## TASK DATA
====================
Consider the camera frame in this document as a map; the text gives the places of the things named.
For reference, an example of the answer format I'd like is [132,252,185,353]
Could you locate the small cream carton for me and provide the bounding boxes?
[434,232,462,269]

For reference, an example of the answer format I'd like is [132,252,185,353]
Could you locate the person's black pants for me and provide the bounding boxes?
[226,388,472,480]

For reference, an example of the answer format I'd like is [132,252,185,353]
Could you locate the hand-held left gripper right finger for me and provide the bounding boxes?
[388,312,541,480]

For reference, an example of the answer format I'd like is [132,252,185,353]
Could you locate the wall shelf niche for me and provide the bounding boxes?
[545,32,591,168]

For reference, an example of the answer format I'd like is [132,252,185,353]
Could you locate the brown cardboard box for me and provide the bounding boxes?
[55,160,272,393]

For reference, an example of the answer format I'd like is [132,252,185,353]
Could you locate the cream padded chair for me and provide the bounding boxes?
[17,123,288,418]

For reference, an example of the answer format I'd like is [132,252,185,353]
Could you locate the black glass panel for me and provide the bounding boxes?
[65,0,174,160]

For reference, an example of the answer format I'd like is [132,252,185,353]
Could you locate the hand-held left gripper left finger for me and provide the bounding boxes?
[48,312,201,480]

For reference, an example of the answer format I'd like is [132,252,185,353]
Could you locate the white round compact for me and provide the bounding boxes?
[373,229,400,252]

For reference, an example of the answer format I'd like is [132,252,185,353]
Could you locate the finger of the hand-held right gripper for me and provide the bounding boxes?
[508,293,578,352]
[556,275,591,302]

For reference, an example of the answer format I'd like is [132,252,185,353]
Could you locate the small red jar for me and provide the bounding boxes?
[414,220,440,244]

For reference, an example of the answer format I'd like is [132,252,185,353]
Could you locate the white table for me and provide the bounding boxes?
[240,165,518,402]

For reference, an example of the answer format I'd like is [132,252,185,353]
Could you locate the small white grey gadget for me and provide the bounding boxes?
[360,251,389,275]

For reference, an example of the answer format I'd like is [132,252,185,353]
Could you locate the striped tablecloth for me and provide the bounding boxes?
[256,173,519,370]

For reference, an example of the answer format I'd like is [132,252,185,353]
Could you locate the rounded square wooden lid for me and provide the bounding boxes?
====================
## THE TASK
Would you please output every record again, exactly?

## SOLUTION TO THE EXERCISE
Consider the camera frame in this document as a map; the text gives the places of the things named.
For reference, an example of the answer format I'd like is [132,252,185,353]
Could you locate the small cream carton for me and provide the bounding boxes?
[434,232,462,269]

For reference, an example of the answer format I'd like is [132,252,185,353]
Could you locate the person's black pants for me and provide the bounding boxes?
[226,388,472,480]

For reference, an example of the answer format I'd like is [132,252,185,353]
Could you locate the hand-held left gripper right finger for me and provide the bounding boxes?
[388,312,541,480]

For reference, an example of the answer format I'd like is [132,252,185,353]
Could you locate the wall shelf niche for me and provide the bounding boxes?
[545,32,591,168]

For reference, an example of the answer format I'd like is [132,252,185,353]
Could you locate the brown cardboard box for me and provide the bounding boxes?
[55,160,272,393]

For reference, an example of the answer format I'd like is [132,252,185,353]
Could you locate the cream padded chair for me and provide the bounding boxes?
[17,123,288,418]

For reference, an example of the answer format I'd like is [132,252,185,353]
Could you locate the black glass panel for me and provide the bounding boxes?
[65,0,174,160]

For reference, an example of the answer format I'd like is [132,252,185,353]
Could you locate the hand-held left gripper left finger for me and provide the bounding boxes?
[48,312,201,480]

For reference, an example of the answer format I'd like is [132,252,185,353]
Could you locate the white round compact for me and provide the bounding boxes?
[373,229,400,252]

For reference, an example of the answer format I'd like is [132,252,185,353]
Could you locate the finger of the hand-held right gripper for me and provide the bounding boxes?
[508,293,578,352]
[556,275,591,302]

For reference, an example of the answer format I'd like is [132,252,185,353]
Could you locate the small red jar for me and provide the bounding boxes?
[414,220,440,244]

For reference, an example of the answer format I'd like is [132,252,185,353]
Could you locate the white table for me and provide the bounding boxes?
[240,165,518,402]

For reference, an example of the answer format I'd like is [132,252,185,353]
Could you locate the small white grey gadget for me and provide the bounding boxes?
[360,251,389,275]

For reference, an example of the answer format I'd like is [132,252,185,353]
Could you locate the striped tablecloth for me and provide the bounding boxes?
[256,173,519,370]

For reference, an example of the answer format I'd like is [132,252,185,353]
Could you locate the rounded square wooden lid for me and provide the bounding boxes?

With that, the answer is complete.